C’est la Cameroon

Most Cameroonians  never call you but beep your phone. That means you either call them back or they beep you again until you call them back.  The cell phone networks are both owned by two foreign companies; MTN from South Africa and Orange from France.  There is now a Cameroonian company as well, called CAMTEL which it not as well known. The old saying “time is money” is so true when you are using your mobile phone here. Unlike most cell phones in the States with monthly rates, here you put money into your phone and it seems to evaporate quicker than steamy glasses clear. There is no way to track how much you are paying per minute; the rates fluctuate all day. Yesterday after I bought 1000 franc telephone card and scratched out the code to enter into my phone, it was unreadable.  I brought the card to the main office of MTN in Douala, assuming they would give me a new card. They examined the card and told me I have to wait two days before they will decide if  I get new credit . I never received credit.  Last week I decided to check one of the many bonus messages from MTN. Buy 500 cfa of credit and get 5000 cfa good until midnight.  I made one call at 2 pm and then when I tried to call friends in Douala after 5, then 6,then 8, I got a recorded message claiming the circuits were overloaded until the next day. Everything gets overloaded here. The electric circuits go on and off 5-10 times a day so I bought a voltage regulator to keep from blowing out my laptop. The taxis and buses are so overloaded people sometimes sit on each other…and the body odor is fierce.  Most Cameroonians wash their bodies and clothes with cold water infrequently. Another reason not to take public transport.

Most of us have found that buying in large quantities is more economical. But not here in Cameroon.  You can buy 1 kg of rice for 400cfa or 50 kg for 19,500cfa and pay 390cfa a kg. the total savings is $1. I was approached by a young woman named Aita asking for a 50,000 cfa($100) loan to reopen her small grocery shop. When I asked her to break down her profit on each item she intended to sell, I was shocked to see large bulk items like 50 kg of flour, brought in less than 10% profit while cheaper products which she could buy with less money and sell quicker, gave her 14%. Most of the women I have met doing small business have not gone past primary school where they barely learned to read or write so expecting them to figure out pricing is overwhelming for them.

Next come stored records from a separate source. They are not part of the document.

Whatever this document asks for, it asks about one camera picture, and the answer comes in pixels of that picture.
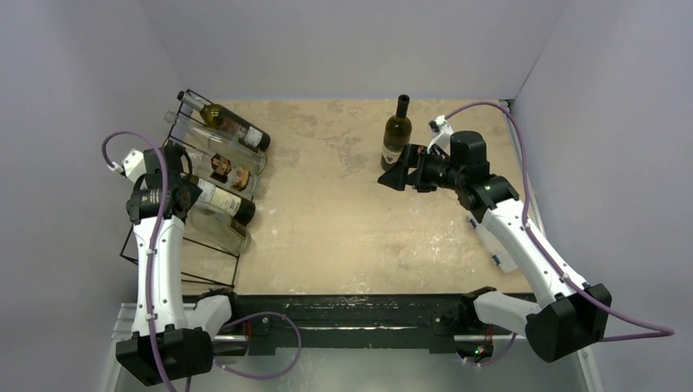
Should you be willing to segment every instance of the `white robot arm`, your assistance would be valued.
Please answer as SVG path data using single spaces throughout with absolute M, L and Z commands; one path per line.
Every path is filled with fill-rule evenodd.
M 122 161 L 123 176 L 134 182 L 127 210 L 138 252 L 138 290 L 132 338 L 116 344 L 116 359 L 145 385 L 162 382 L 154 365 L 150 334 L 156 334 L 163 366 L 172 380 L 209 372 L 213 365 L 212 340 L 231 319 L 231 292 L 214 292 L 202 297 L 193 312 L 186 313 L 181 293 L 181 247 L 186 214 L 201 190 L 183 175 L 181 158 L 185 150 L 176 145 L 162 149 L 168 167 L 168 194 L 161 195 L 159 160 L 153 150 L 130 151 Z M 157 211 L 167 202 L 156 238 L 154 256 L 150 239 L 155 231 Z M 152 314 L 147 312 L 147 269 L 151 274 Z M 150 330 L 150 320 L 154 330 Z
M 444 126 L 447 122 L 442 118 L 431 124 Z M 463 321 L 498 325 L 526 336 L 534 352 L 547 362 L 599 341 L 604 336 L 607 313 L 566 284 L 565 276 L 604 305 L 610 305 L 610 293 L 601 284 L 590 286 L 539 235 L 540 244 L 561 265 L 564 275 L 560 276 L 530 240 L 526 230 L 534 224 L 531 220 L 527 226 L 522 224 L 524 204 L 517 192 L 505 178 L 490 173 L 481 135 L 442 128 L 435 132 L 431 125 L 439 137 L 429 146 L 407 145 L 396 165 L 378 183 L 396 190 L 404 190 L 406 185 L 418 192 L 432 192 L 438 187 L 454 190 L 474 223 L 498 240 L 516 263 L 537 299 L 536 303 L 523 301 L 487 287 L 464 296 Z M 448 142 L 450 154 L 443 148 Z

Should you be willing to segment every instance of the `upright wine bottle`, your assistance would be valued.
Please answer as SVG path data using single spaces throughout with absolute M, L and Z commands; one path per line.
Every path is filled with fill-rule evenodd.
M 409 96 L 402 94 L 397 100 L 397 111 L 385 123 L 385 136 L 382 138 L 380 166 L 390 170 L 400 158 L 411 138 L 411 121 L 407 118 Z
M 187 151 L 193 167 L 192 174 L 245 198 L 251 198 L 255 194 L 258 178 L 248 169 L 235 166 L 220 154 L 210 154 L 198 149 Z
M 239 138 L 239 143 L 250 149 L 266 151 L 271 138 L 263 130 L 253 126 L 248 120 L 219 104 L 205 105 L 190 94 L 178 93 L 178 100 L 199 112 L 202 121 L 211 128 L 227 131 Z
M 236 219 L 218 208 L 201 203 L 188 211 L 188 221 L 200 234 L 221 249 L 239 255 L 250 245 L 250 233 Z
M 209 204 L 229 214 L 241 225 L 248 225 L 255 216 L 255 203 L 252 201 L 227 192 L 198 176 L 190 176 L 190 182 L 202 190 L 193 207 L 204 207 L 205 204 Z
M 176 125 L 185 134 L 182 139 L 192 139 L 185 140 L 186 143 L 192 143 L 194 140 L 195 148 L 204 150 L 208 154 L 213 151 L 215 154 L 227 157 L 231 163 L 245 167 L 252 174 L 260 174 L 265 169 L 267 164 L 265 153 L 248 149 L 239 143 L 238 137 L 228 132 L 204 127 L 199 122 L 192 121 L 185 116 L 179 116 L 171 111 L 166 112 L 163 119 L 167 123 Z

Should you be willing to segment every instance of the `clear glass bottle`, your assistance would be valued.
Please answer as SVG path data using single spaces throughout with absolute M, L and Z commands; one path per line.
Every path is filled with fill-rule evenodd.
M 248 169 L 235 166 L 229 159 L 214 152 L 192 149 L 189 146 L 186 151 L 192 163 L 192 174 L 231 193 L 253 198 L 259 179 Z
M 208 154 L 213 151 L 227 157 L 233 164 L 245 167 L 252 174 L 260 174 L 265 169 L 267 164 L 265 154 L 240 144 L 238 137 L 228 132 L 205 127 L 171 111 L 166 112 L 163 119 L 167 123 L 175 124 L 184 133 L 182 139 L 188 139 L 185 142 L 193 144 L 195 148 L 204 150 Z
M 239 255 L 250 246 L 250 233 L 231 215 L 207 203 L 196 203 L 187 222 L 202 236 L 227 252 Z

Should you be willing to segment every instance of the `white wall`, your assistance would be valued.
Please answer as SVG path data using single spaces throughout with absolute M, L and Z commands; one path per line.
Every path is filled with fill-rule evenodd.
M 606 390 L 690 390 L 693 2 L 570 2 L 516 101 L 548 237 L 677 330 L 597 345 Z M 611 320 L 607 335 L 635 332 Z
M 141 0 L 212 98 L 514 98 L 567 0 Z
M 130 186 L 101 141 L 163 138 L 179 88 L 136 0 L 0 2 L 0 390 L 96 390 L 136 292 L 117 256 Z

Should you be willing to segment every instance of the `table surface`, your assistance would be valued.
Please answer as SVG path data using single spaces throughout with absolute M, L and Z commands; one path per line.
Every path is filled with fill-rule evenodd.
M 412 143 L 431 139 L 427 123 L 471 101 L 412 100 Z M 418 194 L 377 184 L 385 121 L 396 100 L 219 102 L 272 136 L 268 163 L 241 255 L 241 294 L 469 292 L 492 286 L 529 292 L 519 271 L 494 265 L 453 191 Z M 486 140 L 491 171 L 522 192 L 503 114 L 481 106 L 455 116 L 456 131 Z M 230 283 L 235 258 L 186 242 L 182 270 Z M 207 287 L 184 283 L 185 293 Z

As I mentioned in a previous blog, get a job teaching and wait 3 years for your back pay.  What is the reasoning behind this, possibly to discourage teachers.  In the village, 300 cfa (60cents)for a yogurt is  unattainable for most . My neighbor’s children told me they had never eaten yogurt until they met me.

The other day in Douala, I asked my Italian friend if he could find someone to take me into the poor areas of the city. He suggested a Cameroonian friend who had taken him when he was investing the poverty in the city for his work. So the next morning Ibrahim and I traveled around to several extremely depressed areas, slums being a good word to describe them. When it rained, the residents showed me the water line, almost 3 feet high. Most of the houses were on low ground so their meager homes would flood. At times they could not open the door of the house for days for fear of flooding everywhere.  After three hours on the back of a motorcycle under the heat of the sun, I decided that the miserable living conditions of poor people in Africa are much the same. Tin shacks, grey cement structures, piles of garbage everywhere, rats coming out at night, streams of dirty water running down the mud streets, single women with too many children to care for; for most the same struggle year after year. And the rate of HIV is rising with few getting tested and more getting infected.

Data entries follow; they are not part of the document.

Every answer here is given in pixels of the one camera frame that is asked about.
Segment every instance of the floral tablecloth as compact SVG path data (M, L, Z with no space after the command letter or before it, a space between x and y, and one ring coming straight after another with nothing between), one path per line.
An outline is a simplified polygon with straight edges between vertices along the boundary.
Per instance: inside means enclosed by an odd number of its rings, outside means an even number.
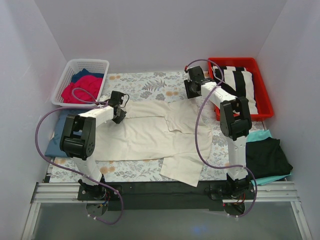
M113 90L130 95L130 101L163 100L168 103L187 98L184 72L144 72L108 74L102 95L110 96ZM200 106L203 97L197 98ZM208 162L215 166L228 164L228 144L221 133L220 123L216 120L214 105L208 102L202 112L203 121L212 128L212 148ZM253 122L251 131L264 129L262 122ZM75 163L68 158L56 158L55 163L77 170ZM154 182L172 181L160 175L162 159L134 161L97 161L100 171L107 182ZM203 166L200 180L225 180L226 170ZM75 183L79 175L53 167L50 183Z

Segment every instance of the red towel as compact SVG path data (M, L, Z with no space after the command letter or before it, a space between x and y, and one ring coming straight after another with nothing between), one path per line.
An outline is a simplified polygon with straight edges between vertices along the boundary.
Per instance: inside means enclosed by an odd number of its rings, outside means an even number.
M72 96L72 90L74 88L81 88L87 90L91 93L95 99L98 97L98 93L102 84L102 78L95 77L92 75L87 75L81 77L76 83L70 83L62 92L61 97L63 97L63 102L66 104L85 104L82 101L79 101ZM92 99L87 93L81 90L75 90L74 95L76 95L79 99L88 102L94 102L95 100Z

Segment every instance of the red plastic bin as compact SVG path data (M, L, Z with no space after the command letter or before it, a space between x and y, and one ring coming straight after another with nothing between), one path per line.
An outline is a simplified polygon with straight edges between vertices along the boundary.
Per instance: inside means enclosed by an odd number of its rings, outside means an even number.
M219 66L234 66L234 67L245 67L248 72L252 73L254 98L256 101L256 108L258 114L251 114L252 121L264 121L267 118L271 118L274 115L264 81L259 71L256 60L252 57L210 57L209 60L215 62ZM211 68L211 63L208 62L209 75L211 78L214 77ZM215 107L215 116L220 121L220 110L217 106Z

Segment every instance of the white laundry basket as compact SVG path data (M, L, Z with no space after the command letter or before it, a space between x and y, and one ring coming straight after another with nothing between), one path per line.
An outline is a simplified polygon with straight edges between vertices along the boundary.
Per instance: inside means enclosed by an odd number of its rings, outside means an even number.
M65 88L71 82L71 78L74 74L77 74L82 69L87 69L91 73L99 73L104 74L102 79L102 84L97 96L97 100L101 96L102 89L105 84L105 80L107 77L107 72L109 68L109 62L107 60L100 60L100 59L73 59L70 60L63 70L63 73L60 77L58 84L55 87L54 93L51 97L51 102L54 105L60 106L69 106L69 107L87 107L87 106L94 106L94 104L76 104L76 103L64 103L64 99L62 98L61 94L65 90Z

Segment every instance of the plastic basket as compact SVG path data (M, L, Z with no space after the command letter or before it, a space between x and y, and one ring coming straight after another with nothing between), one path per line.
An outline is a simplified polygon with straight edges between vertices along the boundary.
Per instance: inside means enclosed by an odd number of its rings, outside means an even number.
M264 121L267 118L271 118L274 115L268 92L266 90L264 81L259 71L256 60L252 57L211 57L209 60L215 62L219 66L234 66L234 67L245 67L247 71L252 73L254 98L256 102L256 108L258 114L251 114L252 121ZM214 77L210 62L209 75L211 78ZM220 121L220 110L217 106L215 107L215 116Z
M91 73L99 73L104 74L102 79L102 84L97 96L97 99L100 98L102 89L105 84L105 80L107 77L107 72L109 69L109 62L107 60L100 59L73 59L70 60L63 70L63 73L59 79L58 84L55 87L54 93L51 97L51 102L54 105L59 106L71 106L71 107L86 107L86 106L94 106L94 104L77 104L77 103L64 103L64 99L61 94L65 90L65 88L70 84L71 78L74 74L77 74L82 69L87 69Z

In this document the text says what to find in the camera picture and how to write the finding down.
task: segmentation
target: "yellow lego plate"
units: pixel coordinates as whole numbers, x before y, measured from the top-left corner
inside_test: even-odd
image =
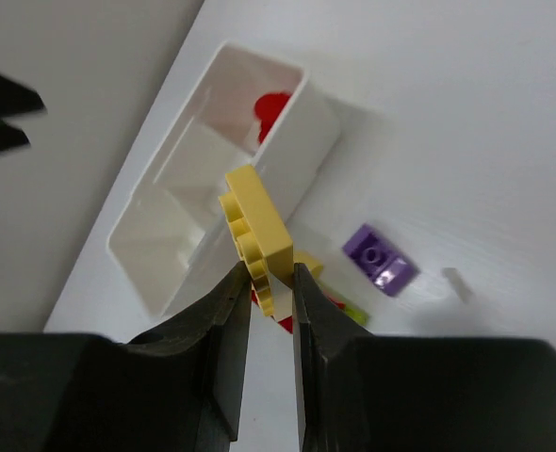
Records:
[[[230,233],[253,279],[253,290],[264,315],[274,314],[270,274],[292,287],[293,241],[251,165],[225,175],[230,191],[220,204]]]

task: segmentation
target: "lego stud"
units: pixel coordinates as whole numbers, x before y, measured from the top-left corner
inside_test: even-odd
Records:
[[[262,260],[247,264],[247,268],[249,269],[249,274],[254,281],[260,280],[261,278],[267,279],[266,274],[268,273],[268,270]]]
[[[240,249],[240,245],[236,241],[234,242],[234,245],[237,248],[238,259],[240,259],[241,261],[244,261],[244,254],[242,254],[242,250]]]
[[[270,316],[274,314],[274,306],[271,299],[270,288],[266,287],[263,290],[255,290],[255,295],[257,296],[257,304],[261,309],[264,316]]]
[[[380,248],[374,246],[366,248],[362,251],[362,262],[372,264],[373,266],[381,266],[387,260],[387,255]]]
[[[249,225],[244,220],[244,218],[239,218],[235,221],[232,221],[228,224],[230,228],[230,232],[232,233],[232,237],[234,239],[238,239],[241,235],[246,234],[250,231]]]
[[[242,212],[240,212],[240,207],[238,207],[237,197],[231,191],[220,196],[220,204],[228,223],[242,218]]]
[[[268,276],[263,275],[262,277],[253,280],[253,289],[256,292],[261,292],[266,289],[270,289],[270,280],[268,280]]]
[[[240,245],[240,249],[244,255],[244,261],[247,264],[252,264],[261,259],[261,250],[257,246],[257,241],[253,233],[247,232],[246,234],[239,235],[237,237],[237,242]]]

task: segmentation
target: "white box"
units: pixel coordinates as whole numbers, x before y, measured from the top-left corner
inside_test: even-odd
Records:
[[[291,97],[258,145],[253,106],[284,91]],[[149,312],[189,306],[236,262],[217,200],[227,190],[226,172],[253,164],[287,220],[339,134],[335,113],[305,69],[225,43],[108,238],[108,251]]]

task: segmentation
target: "red lego piece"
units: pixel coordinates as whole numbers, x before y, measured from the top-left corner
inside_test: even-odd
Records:
[[[343,311],[345,309],[345,303],[341,303],[340,301],[337,301],[335,299],[331,299],[326,294],[324,294],[324,295],[326,296],[327,299],[329,299],[332,303],[334,303],[338,309],[340,309],[341,311]],[[257,304],[257,296],[255,295],[255,292],[253,290],[251,291],[251,301],[253,303]],[[282,328],[284,328],[285,330],[287,330],[291,334],[293,333],[293,316],[287,317],[284,320],[281,320],[280,322],[277,322],[277,323],[278,323],[278,325],[280,325]]]
[[[259,144],[263,143],[263,140],[266,139],[271,127],[288,103],[288,99],[290,99],[290,93],[288,92],[269,92],[255,102],[253,111],[255,116],[261,121],[261,128],[257,136]]]

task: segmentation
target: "gray wall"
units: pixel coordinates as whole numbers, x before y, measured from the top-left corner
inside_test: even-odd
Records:
[[[0,331],[39,331],[203,0],[0,0],[0,73],[37,90],[0,157]]]

I left Cameroon yesterday and flew to Addis Abba. Many of the passengers were Chinese workers. They are everywhere in Africa, their companies winning contracts to build roads, stadiums and buildings. They bid so low, paying workers meager wages that none of the European companies can compete  As the shoddy buildings in China collapse, why will there be any difference here?

After landing in Addis and walking into a huge modern airport, I was hoping that life would be better here.  Visas are available on arrival for $20, they ask only for your passport and they fill out all the paper work for you.  When I go to Cameroon, I have to have an invitation from an organization, a round trip ticket and $141 for the visa.  Do they actually think anyone wants to stay.  Most young Cameroonians I know desperately want to leave.  Unfortunately life does not look much better in Addis.

Walking is dangerous and unpleasant since roads are being torn up and grey ugly buildings are going up everywhere.  Private taxis are so expensive… I spend almost $8 each time I have to go somewhere. The public vans, as usual, are so old and overloaded and a perfect opportunity to be robbed. I was told this by a young student.  The famous Merkato,supposedly  the largest in Africa, is several square blocks of shacks, buildings from the time of Halle Selassie (1940’s-50’s) that are grey from pollution and cement buildings under construction, held up by wooden sticks.  I had not seen beggars very often in other African countries I had been to in recent years, but on every street in this city there are beggars The irony is that when I was here in 1974, one of the few things I remembered was the huge numbers of beggars everywhere. Has nothing gotten better?   I will start traveling around the country tomorrow to report more.